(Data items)
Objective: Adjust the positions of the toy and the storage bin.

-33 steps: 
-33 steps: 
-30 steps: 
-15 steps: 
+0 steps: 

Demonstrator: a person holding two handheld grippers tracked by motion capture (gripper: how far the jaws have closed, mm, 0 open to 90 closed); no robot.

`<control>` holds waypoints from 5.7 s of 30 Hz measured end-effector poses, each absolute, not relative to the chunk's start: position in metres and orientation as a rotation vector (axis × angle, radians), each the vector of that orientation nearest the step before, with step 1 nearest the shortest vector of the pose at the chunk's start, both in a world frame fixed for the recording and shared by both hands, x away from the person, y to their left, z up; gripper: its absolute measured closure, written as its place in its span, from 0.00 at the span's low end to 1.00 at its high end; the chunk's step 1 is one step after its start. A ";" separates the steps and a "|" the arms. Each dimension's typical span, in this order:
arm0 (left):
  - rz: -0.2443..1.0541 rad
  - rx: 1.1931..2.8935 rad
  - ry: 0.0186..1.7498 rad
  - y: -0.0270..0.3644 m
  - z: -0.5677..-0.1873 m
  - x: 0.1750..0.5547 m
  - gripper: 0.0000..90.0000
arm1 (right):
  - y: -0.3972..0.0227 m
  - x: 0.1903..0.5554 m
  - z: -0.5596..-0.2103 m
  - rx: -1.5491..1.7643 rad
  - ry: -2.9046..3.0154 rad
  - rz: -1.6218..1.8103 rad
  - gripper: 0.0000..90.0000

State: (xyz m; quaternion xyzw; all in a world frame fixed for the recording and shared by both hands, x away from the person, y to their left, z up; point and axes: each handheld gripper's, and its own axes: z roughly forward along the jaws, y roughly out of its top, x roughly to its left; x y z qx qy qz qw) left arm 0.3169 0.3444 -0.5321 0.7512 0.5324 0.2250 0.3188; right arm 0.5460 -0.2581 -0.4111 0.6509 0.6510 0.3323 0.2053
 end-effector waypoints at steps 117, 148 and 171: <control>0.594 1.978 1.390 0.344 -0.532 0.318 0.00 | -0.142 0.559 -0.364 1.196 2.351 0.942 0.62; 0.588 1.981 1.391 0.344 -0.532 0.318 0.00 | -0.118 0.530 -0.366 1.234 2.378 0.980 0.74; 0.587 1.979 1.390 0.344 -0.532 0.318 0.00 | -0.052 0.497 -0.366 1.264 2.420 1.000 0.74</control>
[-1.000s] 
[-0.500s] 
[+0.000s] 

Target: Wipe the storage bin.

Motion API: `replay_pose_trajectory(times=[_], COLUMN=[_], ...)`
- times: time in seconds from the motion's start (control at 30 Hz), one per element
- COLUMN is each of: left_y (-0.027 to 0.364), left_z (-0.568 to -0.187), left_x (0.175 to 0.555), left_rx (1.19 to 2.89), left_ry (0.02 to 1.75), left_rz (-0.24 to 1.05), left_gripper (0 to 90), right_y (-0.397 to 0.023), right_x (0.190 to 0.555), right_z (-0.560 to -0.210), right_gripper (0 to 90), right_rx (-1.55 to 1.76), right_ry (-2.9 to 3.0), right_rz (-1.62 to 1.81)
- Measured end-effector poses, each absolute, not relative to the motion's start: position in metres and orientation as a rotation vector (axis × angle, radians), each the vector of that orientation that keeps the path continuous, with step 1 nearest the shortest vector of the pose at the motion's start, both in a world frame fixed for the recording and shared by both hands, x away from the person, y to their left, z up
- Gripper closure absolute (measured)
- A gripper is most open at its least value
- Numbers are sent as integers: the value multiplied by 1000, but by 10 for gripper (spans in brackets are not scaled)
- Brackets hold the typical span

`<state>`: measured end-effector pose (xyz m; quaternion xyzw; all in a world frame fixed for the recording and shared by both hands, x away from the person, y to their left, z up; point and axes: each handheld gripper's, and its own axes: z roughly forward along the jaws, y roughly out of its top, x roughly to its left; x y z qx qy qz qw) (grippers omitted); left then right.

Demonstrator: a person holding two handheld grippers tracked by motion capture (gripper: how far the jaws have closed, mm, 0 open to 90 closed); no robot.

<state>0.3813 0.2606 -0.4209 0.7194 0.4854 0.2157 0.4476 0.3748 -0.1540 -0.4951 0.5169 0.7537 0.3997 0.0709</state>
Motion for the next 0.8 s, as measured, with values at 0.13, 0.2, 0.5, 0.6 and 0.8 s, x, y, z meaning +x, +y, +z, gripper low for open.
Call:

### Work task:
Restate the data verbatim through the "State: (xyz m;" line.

### Exercise response:
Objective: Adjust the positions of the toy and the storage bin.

-33 steps: 
-33 steps: 
-30 steps: 
-15 steps: 
+0 steps: 

Demonstrator: a person holding two handheld grippers tracked by motion capture (gripper: how far the jaws have closed, mm, 0 open to 90 closed); no robot.

`<control>` holds waypoints from 5.7 s of 30 Hz measured end-effector poses, each absolute, not relative to the chunk's start: position in metres and orientation as a rotation vector (axis × angle, radians), each the vector of that orientation nearest the step before, with step 1 nearest the shortest vector of the pose at the chunk's start, both in a world frame fixed for the recording and shared by both hands, x away from the person, y to their left, z up; gripper: its absolute measured closure, written as its place in its span, from 0.00 at the span's low end to 1.00 at its high end; the chunk's step 1 is one step after its start. A ";" separates the steps and a "|" the arms. Each dimension's typical span, in this order:
arm0 (left):
  - rz: -0.2443..1.0541 rad
  - rx: 1.1931..2.8935 rad
  - ry: 0.0186..1.7498 rad
  - y: -0.0270..0.3644 m
  - z: -0.5677..-0.1873 m
  - x: 0.1750..0.5547 m
  - gripper: 0.0000..90.0000
arm1 (right):
  - y: -0.3972..0.0227 m
  - x: 0.1903..0.5554 m
  - z: -0.5596..-0.2103 m
  - rx: -1.5491..1.7643 rad
  - ry: -2.9046..3.0154 rad
  - rz: -1.6218..1.8103 rad
  - gripper: 0.0000..90.0000

State: (xyz m; quaternion xyzw; all in a world frame fixed for the recording and shared by both hands, x away from the person, y to their left, z up; point and axes: each handheld gripper's, and its own axes: z roughly forward along the jaws, y roughly out of its top, x roughly to its left; x y z qx qy qz qw) left arm 0.3169 0.3444 -0.5321 0.7512 0.5324 0.2250 0.3188; right arm 0.5460 -0.2581 -0.4111 0.6509 0.6510 0.3323 0.2053

No more output is expected.